| Key | Value |
|---|---|
| Classification | Interstellar Seed-Vessel, Rodent-Piloted |
| Primary Fuel | Fermented Cosmic Dewdrops (or occasionally Acorn Liqueur) |
| Typical Crew | 1-3 highly trained (and usually chipper) Space Squirrels |
| Top Speed | "Zippy" (estimated to exceed light by several gnawing motions) |
| Known Habitats | Orbiting Giant Oak Trees, within abandoned Picnic Baskets |
| First Documented | 1876 by a bewildered ornithologist (who later recanted) |
| Misconception | That they are simply acorns that fell really far |
Acorn-Shaped Spaceships are not, as commonly misunderstood by the unenlightened, merely oversized nuts. No, these highly sophisticated, arboreal-camouflage vessels are the primary mode of interstellar travel for advanced rodent civilizations, particularly the enigmatic Scuridae Confederation. Designed for both stealth and aerodynamic efficiency (in a very specific, squirrel-logic kind of way), these ships are often mistaken for terrestrial acorns, leading to countless incidents of accidental ingestion by unwitting wildlife and even the occasional, very confused human botanist. Their core mission, as far as Derpedia can confidently misinform, involves the diligent harvesting of exotic cosmic pollen and the search for the Ultimate Uncrackable Nut.
The precise genesis of the Acorn-Shaped Spaceship remains hotly debated by various schools of thought, ranging from the "Divine Squirrel Intervention" theory to the "Accidental Genius of a Particularly Bored Chipmunk" hypothesis. Most scholars, however, point to ancient cave paintings in the Whispering Woods of Eldoria depicting tiny, helmeted figures piloting what appear to be flying nuts. Early prototypes, historians agree, were likely hollowed-out gourds propelled by an intricate system of spring-loaded tail-flicks and highly concentrated flatulence. It was during the Great Nut Famine of the Mesozoic Era that the current acorn design was perfected, offering unparalleled camouflage from aerial predators and disgruntled bears, while also providing a compact, aerodynamic form factor ideal for hyper-dimensional burrowing. Records from the Pre-Cambrian Squeak Scrolls indicate that the first successful deep-space mission involved a daring journey to collect glowing, edible meteors from the Milky Way's Granola Bar Nebula.
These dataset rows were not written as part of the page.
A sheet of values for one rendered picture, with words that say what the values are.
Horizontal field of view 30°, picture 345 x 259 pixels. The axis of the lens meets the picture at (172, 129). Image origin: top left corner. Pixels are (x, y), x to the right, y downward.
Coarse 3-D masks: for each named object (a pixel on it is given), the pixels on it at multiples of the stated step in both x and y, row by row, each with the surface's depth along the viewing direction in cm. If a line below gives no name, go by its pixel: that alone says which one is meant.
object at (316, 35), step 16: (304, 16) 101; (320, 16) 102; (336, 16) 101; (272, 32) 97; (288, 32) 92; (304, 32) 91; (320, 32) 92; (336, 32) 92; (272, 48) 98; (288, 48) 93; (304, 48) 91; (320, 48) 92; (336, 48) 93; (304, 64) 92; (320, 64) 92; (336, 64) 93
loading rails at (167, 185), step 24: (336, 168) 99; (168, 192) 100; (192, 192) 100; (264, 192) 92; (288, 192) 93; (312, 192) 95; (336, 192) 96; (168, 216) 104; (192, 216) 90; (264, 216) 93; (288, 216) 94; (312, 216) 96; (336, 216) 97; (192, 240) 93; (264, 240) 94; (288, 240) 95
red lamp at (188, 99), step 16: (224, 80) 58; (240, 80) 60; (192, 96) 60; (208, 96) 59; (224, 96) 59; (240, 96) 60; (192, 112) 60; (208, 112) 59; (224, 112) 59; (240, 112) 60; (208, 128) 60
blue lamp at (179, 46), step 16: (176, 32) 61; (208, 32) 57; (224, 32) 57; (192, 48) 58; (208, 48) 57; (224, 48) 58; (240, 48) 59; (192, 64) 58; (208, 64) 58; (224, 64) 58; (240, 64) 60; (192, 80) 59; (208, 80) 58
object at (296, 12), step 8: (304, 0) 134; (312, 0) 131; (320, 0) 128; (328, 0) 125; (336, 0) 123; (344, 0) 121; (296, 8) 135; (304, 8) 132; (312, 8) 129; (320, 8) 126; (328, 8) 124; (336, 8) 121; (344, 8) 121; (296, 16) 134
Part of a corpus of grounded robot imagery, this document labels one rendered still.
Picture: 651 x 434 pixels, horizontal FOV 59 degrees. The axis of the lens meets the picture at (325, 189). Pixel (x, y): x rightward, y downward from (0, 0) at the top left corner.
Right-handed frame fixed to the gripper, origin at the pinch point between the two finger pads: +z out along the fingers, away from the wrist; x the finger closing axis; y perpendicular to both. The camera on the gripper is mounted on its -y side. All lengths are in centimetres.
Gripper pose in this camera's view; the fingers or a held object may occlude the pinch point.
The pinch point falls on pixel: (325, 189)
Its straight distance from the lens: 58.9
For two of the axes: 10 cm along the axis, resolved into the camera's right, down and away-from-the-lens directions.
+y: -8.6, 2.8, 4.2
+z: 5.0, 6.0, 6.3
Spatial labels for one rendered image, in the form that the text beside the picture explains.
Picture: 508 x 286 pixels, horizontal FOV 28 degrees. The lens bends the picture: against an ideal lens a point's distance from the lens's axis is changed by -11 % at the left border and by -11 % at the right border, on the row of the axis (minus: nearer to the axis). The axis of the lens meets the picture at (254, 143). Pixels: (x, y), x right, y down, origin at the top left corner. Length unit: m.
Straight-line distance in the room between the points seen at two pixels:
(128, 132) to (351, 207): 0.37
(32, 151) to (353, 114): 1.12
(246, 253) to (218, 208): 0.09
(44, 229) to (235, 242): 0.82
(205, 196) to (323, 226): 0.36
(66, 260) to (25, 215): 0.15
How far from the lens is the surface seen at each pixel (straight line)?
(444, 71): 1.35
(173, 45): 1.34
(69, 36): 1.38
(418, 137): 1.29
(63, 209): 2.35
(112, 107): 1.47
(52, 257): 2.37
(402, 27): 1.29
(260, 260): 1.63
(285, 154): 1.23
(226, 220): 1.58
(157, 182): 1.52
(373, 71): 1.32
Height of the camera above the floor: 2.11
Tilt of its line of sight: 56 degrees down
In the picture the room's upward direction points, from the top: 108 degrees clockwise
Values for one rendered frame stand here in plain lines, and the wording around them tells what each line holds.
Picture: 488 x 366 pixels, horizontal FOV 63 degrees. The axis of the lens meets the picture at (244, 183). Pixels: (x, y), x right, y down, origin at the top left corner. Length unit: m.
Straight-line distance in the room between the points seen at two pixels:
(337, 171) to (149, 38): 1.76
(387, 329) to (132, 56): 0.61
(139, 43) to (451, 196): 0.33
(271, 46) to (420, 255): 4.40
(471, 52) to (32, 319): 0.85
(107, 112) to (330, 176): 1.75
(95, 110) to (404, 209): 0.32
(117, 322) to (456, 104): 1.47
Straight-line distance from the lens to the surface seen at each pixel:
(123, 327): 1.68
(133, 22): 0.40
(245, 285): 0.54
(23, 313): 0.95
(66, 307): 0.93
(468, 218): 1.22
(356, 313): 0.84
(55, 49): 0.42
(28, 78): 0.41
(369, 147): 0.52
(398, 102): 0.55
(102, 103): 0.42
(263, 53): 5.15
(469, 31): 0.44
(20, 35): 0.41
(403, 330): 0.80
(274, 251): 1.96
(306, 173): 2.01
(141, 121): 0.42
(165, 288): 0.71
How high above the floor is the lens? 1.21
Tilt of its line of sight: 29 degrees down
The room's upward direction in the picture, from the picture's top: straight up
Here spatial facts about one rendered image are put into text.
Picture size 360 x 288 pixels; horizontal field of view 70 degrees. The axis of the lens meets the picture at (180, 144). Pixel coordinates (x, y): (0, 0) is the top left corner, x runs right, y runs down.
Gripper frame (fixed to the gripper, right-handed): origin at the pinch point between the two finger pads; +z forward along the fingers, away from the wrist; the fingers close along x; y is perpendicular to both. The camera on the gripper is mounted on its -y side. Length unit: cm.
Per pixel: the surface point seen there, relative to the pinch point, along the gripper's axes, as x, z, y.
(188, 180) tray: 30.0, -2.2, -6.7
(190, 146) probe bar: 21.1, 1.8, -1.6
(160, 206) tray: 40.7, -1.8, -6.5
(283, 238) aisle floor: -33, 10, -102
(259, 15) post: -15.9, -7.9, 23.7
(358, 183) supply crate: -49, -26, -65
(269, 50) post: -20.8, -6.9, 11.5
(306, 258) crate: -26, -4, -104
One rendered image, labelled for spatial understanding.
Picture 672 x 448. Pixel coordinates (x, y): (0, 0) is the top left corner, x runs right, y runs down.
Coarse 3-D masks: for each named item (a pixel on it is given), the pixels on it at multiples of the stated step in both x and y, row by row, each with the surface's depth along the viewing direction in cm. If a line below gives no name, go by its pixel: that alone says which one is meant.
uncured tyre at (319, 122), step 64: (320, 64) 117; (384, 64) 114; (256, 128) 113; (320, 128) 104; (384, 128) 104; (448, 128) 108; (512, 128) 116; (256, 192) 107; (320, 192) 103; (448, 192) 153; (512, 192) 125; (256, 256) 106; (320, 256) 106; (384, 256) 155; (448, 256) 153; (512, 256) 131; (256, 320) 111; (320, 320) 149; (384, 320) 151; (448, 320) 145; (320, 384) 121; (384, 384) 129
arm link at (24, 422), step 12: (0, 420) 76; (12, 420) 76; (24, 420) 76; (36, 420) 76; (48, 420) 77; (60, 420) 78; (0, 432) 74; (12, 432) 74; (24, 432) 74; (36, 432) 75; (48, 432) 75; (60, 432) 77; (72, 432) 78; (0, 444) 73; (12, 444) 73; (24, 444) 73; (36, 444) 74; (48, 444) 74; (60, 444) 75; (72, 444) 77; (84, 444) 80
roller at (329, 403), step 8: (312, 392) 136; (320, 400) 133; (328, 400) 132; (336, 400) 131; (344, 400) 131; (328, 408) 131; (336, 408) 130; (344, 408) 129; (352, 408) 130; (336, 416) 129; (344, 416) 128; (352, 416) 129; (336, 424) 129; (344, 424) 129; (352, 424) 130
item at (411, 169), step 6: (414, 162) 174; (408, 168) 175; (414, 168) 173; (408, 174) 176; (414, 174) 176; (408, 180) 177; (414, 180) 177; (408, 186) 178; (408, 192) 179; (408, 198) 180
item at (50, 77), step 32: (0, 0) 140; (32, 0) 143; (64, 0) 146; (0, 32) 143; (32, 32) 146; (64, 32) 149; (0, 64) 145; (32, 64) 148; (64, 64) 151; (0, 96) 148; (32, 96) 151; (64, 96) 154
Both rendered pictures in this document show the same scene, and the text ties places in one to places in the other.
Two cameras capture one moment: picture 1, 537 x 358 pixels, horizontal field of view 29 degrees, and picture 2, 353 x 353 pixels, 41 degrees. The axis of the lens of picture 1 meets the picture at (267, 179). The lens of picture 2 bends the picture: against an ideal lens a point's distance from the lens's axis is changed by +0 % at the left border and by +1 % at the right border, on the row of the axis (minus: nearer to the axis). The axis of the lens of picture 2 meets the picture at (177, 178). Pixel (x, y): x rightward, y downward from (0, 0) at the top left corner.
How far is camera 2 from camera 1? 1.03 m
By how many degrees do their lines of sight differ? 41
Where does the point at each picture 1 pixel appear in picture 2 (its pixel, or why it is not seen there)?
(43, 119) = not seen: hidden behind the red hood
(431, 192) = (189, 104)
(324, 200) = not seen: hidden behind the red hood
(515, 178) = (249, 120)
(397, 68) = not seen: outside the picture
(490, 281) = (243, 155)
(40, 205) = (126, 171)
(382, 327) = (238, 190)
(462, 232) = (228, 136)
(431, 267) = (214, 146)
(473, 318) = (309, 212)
The existence of Acorn-Shaped Spaceships is, predictably, a hotbed of scholarly (and often very loud) disagreement. The primary contentious point revolves around their propulsion system. Mainstream Derpedian scientists insist upon the Quantum-Entangled Tail-Thrust theory, which posits that the ships are propelled by the collective, synchronized twitching of billions of squirrels across multiple dimensions. A fringe, yet vocal, minority champions the "Photosynthetic Glandular Secretion" hypothesis, claiming the ships harness energy from absorbed sunlight, then convert it into a highly viscous, propulsion-grade sap. Adding to the confusion, several eyewitness accounts describe the ships emitting faint squeaking sounds during flight, which skeptics attribute to "wind noise" while proponents argue it's "interstellar navigation chatter." Furthermore, the ethics of using Voluntarily Enlisted Hamsters as auxiliary power sources (a topic often debated on Space-Rodent Rights Forums) continues to spark heated online arguments, occasionally leading to physical skirmishes at the annual Derpicon Science Fair. The biggest unresolved mystery remains: how do they manage to fit a working lavatory into such a confined space? The leading theory involves Temporal Compression Chambers, but no one's quite figured out how to explain the smell.